**What you have to do**
Please print every line of the listing, unchanged.

**Provided material**
= Beginning of Section =

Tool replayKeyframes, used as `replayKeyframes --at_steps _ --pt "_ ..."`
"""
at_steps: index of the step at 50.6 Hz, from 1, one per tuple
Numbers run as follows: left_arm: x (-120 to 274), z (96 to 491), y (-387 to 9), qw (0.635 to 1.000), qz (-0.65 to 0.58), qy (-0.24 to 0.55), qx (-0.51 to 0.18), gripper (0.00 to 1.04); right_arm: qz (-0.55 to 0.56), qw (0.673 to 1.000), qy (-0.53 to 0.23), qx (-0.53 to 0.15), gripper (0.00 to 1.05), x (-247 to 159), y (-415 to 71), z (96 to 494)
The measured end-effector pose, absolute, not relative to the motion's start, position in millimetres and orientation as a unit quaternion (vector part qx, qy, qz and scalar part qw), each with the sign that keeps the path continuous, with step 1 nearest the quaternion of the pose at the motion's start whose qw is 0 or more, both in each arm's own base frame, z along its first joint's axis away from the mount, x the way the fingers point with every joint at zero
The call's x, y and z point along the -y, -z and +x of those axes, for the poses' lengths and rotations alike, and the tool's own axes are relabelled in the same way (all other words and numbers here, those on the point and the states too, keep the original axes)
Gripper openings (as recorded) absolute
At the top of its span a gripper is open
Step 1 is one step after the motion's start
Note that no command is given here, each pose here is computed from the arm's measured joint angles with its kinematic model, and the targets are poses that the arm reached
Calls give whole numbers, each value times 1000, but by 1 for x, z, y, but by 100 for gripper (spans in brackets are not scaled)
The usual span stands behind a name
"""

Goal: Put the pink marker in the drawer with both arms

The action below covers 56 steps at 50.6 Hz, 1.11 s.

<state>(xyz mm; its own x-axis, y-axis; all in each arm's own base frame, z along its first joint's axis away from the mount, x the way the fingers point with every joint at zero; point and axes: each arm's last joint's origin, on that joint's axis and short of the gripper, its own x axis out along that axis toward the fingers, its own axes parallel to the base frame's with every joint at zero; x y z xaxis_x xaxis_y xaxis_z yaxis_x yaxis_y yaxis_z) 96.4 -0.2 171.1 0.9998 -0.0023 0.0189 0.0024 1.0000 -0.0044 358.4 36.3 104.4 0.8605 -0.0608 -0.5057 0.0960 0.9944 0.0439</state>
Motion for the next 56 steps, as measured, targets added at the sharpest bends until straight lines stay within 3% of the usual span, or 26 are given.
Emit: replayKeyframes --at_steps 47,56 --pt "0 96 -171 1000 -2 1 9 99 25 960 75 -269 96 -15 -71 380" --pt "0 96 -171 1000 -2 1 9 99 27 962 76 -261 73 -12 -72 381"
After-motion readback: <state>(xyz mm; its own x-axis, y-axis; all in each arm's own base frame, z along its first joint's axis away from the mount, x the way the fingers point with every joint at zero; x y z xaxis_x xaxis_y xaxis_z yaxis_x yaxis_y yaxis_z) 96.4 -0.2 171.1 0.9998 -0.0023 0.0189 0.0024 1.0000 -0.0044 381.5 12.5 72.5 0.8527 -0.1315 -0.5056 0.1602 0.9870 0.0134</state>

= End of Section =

**Response box**
Tool replayKeyframes, used as `replayKeyframes --at_steps _ --pt "_ ..."`
"""
at_steps: index of the step at 50.6 Hz, from 1, one per tuple
Numbers run as follows: left_arm: x (-120 to 274), z (96 to 491), y (-387 to 9), qw (0.635 to 1.000), qz (-0.65 to 0.58), qy (-0.24 to 0.55), qx (-0.51 to 0.18), gripper (0.00 to 1.04); right_arm: qz (-0.55 to 0.56), qw (0.673 to 1.000), qy (-0.53 to 0.23), qx (-0.53 to 0.15), gripper (0.00 to 1.05), x (-247 to 159), y (-415 to 71), z (96 to 494)
The measured end-effector pose, absolute, not relative to the motion's start, position in millimetres and orientation as a unit quaternion (vector part qx, qy, qz and scalar part qw), each with the sign that keeps the path continuous, with step 1 nearest the quaternion of the pose at the motion's start whose qw is 0 or more, both in each arm's own base frame, z along its first joint's axis away from the mount, x the way the fingers point with every joint at zero
The call's x, y and z point along the -y, -z and +x of those axes, for the poses' lengths and rotations alike, and the tool's own axes are relabelled in the same way (all other words and numbers here, those on the point and the states too, keep the original axes)
Gripper openings (as recorded) absolute
At the top of its span a gripper is open
Step 1 is one step after the motion's start
Note that no command is given here, each pose here is computed from the arm's measured joint angles with its kinematic model, and the targets are poses that the arm reached
Calls give whole numbers, each value times 1000, but by 1 for x, z, y, but by 100 for gripper (spans in brackets are not scaled)
The usual span stands behind a name
"""

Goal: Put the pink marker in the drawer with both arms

The action below covers 56 steps at 50.6 Hz, 1.11 s.

<state>(xyz mm; its own x-axis, y-axis; all in each arm's own base frame, z along its first joint's axis away from the mount, x the way the fingers point with every joint at zero; point and axes: each arm's last joint's origin, on that joint's axis and short of the gripper, its own x axis out along that axis toward the fingers, its own axes parallel to the base frame's with every joint at zero; x y z xaxis_x xaxis_y xaxis_z yaxis_x yaxis_y yaxis_z) 96.4 -0.2 171.1 0.9998 -0.0023 0.0189 0.0024 1.0000 -0.0044 358.4 36.3 104.4 0.8605 -0.0608 -0.5057 0.0960 0.9944 0.0439</state>
Motion for the next 56 steps, as measured, targets added at the sharpest bends until straight lines stay within 3% of the usual span, or 26 are given.
Emit: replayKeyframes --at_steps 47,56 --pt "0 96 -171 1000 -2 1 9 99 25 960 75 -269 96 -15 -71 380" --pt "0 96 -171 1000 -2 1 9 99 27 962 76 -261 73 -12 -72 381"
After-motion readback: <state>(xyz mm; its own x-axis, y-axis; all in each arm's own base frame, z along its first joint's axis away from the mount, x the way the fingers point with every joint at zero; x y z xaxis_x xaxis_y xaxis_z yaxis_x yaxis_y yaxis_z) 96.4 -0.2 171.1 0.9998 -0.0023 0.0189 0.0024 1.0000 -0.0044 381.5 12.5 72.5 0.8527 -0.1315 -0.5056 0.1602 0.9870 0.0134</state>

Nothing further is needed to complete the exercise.